= THE TASK =
Return every line from the one with "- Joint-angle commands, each" through the one with "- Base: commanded", inclusive, exactly as it appears below.

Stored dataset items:
-.-.-

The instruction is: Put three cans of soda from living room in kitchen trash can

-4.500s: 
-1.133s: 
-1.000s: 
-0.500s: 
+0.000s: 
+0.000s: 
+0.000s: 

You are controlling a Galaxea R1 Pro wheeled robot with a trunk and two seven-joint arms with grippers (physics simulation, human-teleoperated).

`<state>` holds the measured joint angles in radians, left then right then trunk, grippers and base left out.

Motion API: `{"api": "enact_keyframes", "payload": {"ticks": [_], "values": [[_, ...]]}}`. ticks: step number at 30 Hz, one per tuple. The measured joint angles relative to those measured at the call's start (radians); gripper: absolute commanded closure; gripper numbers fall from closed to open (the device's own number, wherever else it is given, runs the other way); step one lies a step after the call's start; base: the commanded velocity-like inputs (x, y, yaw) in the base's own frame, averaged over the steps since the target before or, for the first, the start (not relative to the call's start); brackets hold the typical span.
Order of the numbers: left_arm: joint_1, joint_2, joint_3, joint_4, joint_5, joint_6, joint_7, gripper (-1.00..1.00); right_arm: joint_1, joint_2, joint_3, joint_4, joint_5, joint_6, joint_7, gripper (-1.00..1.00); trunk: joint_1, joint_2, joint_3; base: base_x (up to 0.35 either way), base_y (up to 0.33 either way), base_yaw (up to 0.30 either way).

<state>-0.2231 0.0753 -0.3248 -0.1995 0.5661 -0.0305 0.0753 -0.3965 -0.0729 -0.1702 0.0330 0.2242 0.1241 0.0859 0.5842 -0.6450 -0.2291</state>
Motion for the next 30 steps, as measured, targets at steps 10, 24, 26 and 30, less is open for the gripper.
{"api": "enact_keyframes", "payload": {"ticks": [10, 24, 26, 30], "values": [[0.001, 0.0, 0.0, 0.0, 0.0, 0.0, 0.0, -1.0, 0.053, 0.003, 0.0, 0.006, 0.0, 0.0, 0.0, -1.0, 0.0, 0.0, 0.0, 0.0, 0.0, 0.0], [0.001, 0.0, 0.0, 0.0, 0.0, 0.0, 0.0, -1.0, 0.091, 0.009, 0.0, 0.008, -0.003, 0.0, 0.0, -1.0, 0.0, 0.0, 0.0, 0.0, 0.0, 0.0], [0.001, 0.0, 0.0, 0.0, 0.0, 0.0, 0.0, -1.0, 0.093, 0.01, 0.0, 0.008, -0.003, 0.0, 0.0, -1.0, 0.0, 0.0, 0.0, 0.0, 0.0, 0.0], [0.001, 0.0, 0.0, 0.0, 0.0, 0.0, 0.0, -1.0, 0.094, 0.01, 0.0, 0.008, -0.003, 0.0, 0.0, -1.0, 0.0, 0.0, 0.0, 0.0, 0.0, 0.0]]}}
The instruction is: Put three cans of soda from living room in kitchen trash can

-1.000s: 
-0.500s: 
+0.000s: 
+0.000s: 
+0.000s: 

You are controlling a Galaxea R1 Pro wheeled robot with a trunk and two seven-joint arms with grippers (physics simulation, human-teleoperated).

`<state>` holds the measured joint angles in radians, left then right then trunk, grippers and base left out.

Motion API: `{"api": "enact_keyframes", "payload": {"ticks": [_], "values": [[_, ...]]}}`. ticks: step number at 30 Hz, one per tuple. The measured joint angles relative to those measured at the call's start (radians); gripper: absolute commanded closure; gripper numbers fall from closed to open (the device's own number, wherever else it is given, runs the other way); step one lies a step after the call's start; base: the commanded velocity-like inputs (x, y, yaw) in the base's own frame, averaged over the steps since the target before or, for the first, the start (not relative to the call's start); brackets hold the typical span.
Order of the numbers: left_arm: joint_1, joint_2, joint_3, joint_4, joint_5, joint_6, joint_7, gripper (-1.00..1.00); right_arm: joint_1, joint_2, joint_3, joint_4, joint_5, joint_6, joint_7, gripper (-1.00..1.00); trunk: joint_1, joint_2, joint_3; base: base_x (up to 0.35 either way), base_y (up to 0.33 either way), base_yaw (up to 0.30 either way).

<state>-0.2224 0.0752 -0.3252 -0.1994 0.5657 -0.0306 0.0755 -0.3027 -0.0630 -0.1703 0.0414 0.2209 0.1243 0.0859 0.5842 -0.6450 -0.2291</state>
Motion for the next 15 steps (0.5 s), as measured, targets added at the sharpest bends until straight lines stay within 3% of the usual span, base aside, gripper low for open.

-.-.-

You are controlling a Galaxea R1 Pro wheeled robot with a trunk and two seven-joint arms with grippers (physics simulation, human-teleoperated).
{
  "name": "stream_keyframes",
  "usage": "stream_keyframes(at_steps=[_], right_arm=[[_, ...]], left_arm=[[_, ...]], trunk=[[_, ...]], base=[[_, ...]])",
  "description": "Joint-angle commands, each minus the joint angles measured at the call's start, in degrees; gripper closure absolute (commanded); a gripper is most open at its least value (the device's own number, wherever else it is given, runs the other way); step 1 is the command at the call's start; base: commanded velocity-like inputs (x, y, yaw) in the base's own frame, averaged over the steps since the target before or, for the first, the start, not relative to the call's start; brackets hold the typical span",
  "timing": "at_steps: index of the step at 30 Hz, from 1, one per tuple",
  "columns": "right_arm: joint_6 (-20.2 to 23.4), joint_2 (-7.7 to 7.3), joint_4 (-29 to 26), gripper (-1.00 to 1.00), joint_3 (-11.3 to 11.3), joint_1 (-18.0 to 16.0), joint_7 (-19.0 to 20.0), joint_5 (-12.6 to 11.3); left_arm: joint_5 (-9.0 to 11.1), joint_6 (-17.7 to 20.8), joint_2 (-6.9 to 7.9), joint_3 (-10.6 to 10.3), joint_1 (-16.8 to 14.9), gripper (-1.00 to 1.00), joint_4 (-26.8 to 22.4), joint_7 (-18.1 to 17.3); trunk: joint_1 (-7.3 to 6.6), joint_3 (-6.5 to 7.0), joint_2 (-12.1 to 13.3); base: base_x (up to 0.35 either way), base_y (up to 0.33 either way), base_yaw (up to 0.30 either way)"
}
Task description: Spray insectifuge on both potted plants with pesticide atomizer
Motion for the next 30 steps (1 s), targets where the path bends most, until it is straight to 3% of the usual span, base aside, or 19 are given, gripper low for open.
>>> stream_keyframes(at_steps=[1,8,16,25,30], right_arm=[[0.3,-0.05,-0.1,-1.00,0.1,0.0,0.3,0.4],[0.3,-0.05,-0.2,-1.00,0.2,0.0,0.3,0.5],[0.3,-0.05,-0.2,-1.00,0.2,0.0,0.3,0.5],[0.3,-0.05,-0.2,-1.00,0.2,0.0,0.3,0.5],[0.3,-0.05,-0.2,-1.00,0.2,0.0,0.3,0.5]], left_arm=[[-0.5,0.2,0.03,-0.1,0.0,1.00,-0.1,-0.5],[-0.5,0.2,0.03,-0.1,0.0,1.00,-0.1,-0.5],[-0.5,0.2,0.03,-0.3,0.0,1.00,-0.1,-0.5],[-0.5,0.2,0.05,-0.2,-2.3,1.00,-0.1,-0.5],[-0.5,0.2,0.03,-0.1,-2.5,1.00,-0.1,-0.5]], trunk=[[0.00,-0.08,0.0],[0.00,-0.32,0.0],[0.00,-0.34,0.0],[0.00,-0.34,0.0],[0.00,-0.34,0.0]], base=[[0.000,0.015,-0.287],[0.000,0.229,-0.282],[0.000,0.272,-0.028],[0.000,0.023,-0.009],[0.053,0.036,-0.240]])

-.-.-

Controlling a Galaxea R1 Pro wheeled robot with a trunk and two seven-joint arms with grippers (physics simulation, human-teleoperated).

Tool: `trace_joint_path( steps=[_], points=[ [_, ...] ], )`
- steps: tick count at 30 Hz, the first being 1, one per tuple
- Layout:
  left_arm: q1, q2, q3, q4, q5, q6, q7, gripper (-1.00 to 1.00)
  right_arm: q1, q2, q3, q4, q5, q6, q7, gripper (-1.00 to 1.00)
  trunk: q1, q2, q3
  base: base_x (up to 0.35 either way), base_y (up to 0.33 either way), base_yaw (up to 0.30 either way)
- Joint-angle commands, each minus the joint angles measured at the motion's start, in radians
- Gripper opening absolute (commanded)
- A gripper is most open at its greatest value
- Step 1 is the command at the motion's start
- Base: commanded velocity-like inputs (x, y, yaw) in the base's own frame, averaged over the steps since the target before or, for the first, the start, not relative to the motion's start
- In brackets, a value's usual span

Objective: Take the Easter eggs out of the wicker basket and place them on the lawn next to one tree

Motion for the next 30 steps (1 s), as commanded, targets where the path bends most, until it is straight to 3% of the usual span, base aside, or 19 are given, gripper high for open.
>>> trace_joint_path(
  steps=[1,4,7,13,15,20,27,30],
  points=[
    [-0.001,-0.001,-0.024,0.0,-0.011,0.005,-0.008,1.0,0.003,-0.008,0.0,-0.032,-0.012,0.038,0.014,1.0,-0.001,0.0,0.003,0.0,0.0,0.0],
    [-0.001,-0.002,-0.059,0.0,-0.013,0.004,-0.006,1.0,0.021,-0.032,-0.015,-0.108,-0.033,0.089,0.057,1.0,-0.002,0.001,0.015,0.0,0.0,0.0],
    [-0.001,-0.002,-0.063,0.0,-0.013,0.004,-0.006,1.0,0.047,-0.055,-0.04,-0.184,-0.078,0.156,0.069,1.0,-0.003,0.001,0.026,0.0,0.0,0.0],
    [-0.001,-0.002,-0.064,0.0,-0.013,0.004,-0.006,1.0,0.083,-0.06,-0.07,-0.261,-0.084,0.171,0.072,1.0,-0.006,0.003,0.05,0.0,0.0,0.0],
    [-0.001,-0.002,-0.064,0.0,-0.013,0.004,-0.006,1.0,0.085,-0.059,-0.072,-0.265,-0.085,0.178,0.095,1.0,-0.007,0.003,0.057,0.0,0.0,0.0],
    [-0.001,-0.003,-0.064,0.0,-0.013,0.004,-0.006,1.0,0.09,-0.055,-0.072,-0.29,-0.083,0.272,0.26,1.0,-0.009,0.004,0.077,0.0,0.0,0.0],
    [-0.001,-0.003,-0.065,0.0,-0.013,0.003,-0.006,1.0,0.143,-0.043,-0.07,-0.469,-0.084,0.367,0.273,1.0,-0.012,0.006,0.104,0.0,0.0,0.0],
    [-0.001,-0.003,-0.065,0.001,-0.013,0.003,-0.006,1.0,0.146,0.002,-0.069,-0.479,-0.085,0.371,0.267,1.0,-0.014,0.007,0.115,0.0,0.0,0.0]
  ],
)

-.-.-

= EXERCISE ANSWER =
- Joint-angle commands, each minus the joint angles measured at the motion's start, in radians
- Gripper opening absolute (commanded)
- A gripper is most open at its greatest value
- Step 1 is the command at the motion's start
- Base: commanded velocity-like inputs (x, y, yaw) in the base's own frame, averaged over the steps since the target before or, for the first, the start, not relative to the motion's start

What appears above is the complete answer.